Safety and anti-HCV effect of prolonged intravenous silibinin in HCV genotype 1 subjects in the immediate liver transplant period

2013 
Background & Aims Reinfection of the graft is the rule in patients with HCV cirrhosis undergoing liver transplantation, and HCV-RNA reaches pre-transplantation levels within the first month. Short-term intravenous silibinin monotherapy is safe and shows a potent in vivo anti-HCV effect. We aimed at evaluating the safety and antiviral effect of prolonged intravenous silibinin, started immediately before liver transplantation. Methods Single centre, prospective, pilot study, to assess the safety and effect on HCV-RNA kinetics during at least 21days of intravenous silibinin monotherapy (20mg/kg/day) in 9 consecutive HCV genotype 1 subjects, in comparison to a control, non-treated group of 7 consecutive prior transplanted subjects under the same immunosuppressive regimen (basiliximab, steroids, delayed tacrolimus, micophenolate). Results Intravenous silibinin led to significant, maintained and progressive HCV-RNA decreases (mean HCV-RNA drop at week 3, −4.1±1.3log 10 IU/ml), and lack of viral breakthrough during administration.

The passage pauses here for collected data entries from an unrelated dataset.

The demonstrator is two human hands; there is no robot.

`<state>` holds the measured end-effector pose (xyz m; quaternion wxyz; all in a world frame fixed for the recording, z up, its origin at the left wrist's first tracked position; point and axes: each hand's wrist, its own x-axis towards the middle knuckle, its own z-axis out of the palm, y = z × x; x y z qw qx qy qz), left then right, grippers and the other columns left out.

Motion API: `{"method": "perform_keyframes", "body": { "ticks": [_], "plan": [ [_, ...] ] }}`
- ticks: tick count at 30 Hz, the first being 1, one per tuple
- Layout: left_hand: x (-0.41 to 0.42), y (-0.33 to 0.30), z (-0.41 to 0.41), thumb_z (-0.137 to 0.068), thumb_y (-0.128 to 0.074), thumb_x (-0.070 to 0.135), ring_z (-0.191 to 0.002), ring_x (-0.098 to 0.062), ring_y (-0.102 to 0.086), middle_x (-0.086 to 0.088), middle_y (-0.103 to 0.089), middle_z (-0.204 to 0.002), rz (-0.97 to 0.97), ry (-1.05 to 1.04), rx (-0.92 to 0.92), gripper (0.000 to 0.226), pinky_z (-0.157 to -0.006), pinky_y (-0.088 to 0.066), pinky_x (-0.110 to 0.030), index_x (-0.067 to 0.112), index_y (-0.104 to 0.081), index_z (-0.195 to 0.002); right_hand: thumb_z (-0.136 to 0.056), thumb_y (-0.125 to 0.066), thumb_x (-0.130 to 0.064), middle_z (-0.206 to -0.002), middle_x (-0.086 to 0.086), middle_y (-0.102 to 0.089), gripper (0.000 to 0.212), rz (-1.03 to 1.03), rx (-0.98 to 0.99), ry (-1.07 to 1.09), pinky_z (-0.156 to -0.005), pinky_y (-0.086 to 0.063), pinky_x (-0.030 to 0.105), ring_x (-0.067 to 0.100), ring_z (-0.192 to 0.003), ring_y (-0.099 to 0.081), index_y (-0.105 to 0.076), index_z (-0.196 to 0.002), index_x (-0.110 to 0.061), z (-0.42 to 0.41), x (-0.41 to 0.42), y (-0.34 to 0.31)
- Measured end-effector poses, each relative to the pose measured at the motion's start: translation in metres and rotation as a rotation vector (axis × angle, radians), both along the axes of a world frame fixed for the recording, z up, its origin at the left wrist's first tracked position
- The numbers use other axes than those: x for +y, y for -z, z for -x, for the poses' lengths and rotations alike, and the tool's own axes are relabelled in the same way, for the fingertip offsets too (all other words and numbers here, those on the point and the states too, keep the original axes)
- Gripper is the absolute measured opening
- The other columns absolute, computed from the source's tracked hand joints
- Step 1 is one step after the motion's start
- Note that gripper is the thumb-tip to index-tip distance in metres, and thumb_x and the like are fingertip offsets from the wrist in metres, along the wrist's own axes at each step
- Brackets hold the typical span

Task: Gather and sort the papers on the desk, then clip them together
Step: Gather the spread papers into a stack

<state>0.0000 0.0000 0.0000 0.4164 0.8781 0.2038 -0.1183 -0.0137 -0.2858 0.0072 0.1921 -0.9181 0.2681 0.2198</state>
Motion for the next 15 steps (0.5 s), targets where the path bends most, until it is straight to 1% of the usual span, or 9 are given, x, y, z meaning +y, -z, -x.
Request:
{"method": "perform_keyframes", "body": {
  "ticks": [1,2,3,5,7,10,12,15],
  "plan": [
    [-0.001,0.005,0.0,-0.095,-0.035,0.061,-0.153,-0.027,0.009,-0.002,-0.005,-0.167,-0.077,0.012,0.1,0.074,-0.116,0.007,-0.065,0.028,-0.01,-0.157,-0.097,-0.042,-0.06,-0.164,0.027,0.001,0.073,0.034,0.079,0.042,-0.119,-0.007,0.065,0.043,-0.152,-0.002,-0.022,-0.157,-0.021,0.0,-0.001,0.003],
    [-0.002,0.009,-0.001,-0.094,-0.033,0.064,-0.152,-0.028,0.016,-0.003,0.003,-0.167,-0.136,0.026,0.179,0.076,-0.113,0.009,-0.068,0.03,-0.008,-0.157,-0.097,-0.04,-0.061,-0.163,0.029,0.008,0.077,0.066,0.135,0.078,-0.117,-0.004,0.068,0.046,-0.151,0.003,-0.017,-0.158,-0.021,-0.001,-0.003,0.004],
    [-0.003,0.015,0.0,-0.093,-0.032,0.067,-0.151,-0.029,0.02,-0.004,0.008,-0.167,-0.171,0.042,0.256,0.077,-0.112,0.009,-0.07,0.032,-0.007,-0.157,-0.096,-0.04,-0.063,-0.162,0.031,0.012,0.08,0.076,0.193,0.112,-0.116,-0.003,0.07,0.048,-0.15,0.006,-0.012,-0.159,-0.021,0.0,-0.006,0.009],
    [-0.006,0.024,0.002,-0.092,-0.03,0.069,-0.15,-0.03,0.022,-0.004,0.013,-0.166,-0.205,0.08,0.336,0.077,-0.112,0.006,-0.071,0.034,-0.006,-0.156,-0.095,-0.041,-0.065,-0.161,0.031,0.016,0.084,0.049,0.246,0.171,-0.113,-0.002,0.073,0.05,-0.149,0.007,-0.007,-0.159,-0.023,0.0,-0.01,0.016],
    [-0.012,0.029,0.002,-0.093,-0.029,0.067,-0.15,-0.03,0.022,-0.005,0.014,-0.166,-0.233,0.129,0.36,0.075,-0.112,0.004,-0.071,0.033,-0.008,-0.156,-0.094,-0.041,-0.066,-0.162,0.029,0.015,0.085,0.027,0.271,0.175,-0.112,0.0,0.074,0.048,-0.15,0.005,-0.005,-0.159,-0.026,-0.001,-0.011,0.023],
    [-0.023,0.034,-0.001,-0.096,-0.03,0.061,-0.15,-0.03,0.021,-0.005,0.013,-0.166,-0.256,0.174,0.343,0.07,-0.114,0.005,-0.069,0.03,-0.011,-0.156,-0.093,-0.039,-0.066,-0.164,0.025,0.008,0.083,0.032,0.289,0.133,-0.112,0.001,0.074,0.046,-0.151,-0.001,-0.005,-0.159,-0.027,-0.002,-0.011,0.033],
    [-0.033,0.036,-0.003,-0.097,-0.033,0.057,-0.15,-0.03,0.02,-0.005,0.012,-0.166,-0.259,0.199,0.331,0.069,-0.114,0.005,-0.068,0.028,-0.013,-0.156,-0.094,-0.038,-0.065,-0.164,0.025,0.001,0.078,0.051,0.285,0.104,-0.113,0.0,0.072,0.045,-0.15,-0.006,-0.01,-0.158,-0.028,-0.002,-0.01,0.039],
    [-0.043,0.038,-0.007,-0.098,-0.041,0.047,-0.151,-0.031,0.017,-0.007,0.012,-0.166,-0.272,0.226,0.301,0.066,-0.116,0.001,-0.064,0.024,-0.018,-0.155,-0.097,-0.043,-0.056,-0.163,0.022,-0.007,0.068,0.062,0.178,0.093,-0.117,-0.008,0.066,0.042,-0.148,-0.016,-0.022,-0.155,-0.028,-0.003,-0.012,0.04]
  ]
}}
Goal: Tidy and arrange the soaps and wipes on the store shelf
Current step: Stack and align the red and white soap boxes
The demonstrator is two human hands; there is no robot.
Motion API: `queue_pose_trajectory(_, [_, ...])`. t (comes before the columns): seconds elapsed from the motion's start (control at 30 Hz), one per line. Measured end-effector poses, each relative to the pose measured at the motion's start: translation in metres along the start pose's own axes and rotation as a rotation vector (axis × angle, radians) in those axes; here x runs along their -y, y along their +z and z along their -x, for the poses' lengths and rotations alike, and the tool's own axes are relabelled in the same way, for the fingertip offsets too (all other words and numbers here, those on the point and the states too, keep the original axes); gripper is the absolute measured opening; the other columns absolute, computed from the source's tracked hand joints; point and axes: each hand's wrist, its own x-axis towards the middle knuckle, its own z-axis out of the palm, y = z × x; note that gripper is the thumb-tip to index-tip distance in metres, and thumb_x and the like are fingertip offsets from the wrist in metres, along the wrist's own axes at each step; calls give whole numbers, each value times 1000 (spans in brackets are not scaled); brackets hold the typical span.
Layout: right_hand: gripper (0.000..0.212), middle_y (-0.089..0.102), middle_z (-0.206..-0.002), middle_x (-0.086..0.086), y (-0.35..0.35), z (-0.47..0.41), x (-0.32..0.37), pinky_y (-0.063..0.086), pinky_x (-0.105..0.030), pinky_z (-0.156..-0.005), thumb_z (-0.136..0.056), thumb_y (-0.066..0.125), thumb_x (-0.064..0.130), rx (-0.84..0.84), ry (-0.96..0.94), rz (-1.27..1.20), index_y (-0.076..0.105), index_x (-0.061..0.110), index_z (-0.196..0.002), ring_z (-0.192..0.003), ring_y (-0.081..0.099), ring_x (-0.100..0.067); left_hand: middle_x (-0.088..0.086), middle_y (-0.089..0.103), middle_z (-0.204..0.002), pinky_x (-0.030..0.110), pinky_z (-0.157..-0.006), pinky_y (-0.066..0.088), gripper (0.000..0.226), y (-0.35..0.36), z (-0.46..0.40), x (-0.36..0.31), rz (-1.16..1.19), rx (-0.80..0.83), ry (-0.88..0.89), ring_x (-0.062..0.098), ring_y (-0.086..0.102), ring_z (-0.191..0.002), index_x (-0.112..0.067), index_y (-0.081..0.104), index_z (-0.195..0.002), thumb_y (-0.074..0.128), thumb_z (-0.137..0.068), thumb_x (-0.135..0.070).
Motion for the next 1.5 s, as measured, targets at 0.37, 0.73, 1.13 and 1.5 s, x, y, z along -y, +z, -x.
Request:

Four patients (44%) reached negative HCV-RNA, maintained during silibinin treatment, vs. none in the control group, but HCV-RNA relapsed in all of them after a median of 21days (16–28), following silibinin withdrawal. Partial responders to silibinin showed marked decreases in HCV-RNA when compared to controls, but lower than complete responders. There were no clinical adverse effects, and silibinin led to asymptomatic transient hyperbilirubinemia (week 2, 4.2±2.2 vs. 2.5±3.6mg/dl; p =0.02). Conclusions Prolonged intravenous silibinin monotherapy was safe in the immediate liver transplantation period, leading to a potent and time dependent antiviral effect and lack of HCV-RNA breakthrough during administration. However, HCV-RNA rebounded after withdrawal, and silibinin monotherapy did not avoid reinfection of the graft.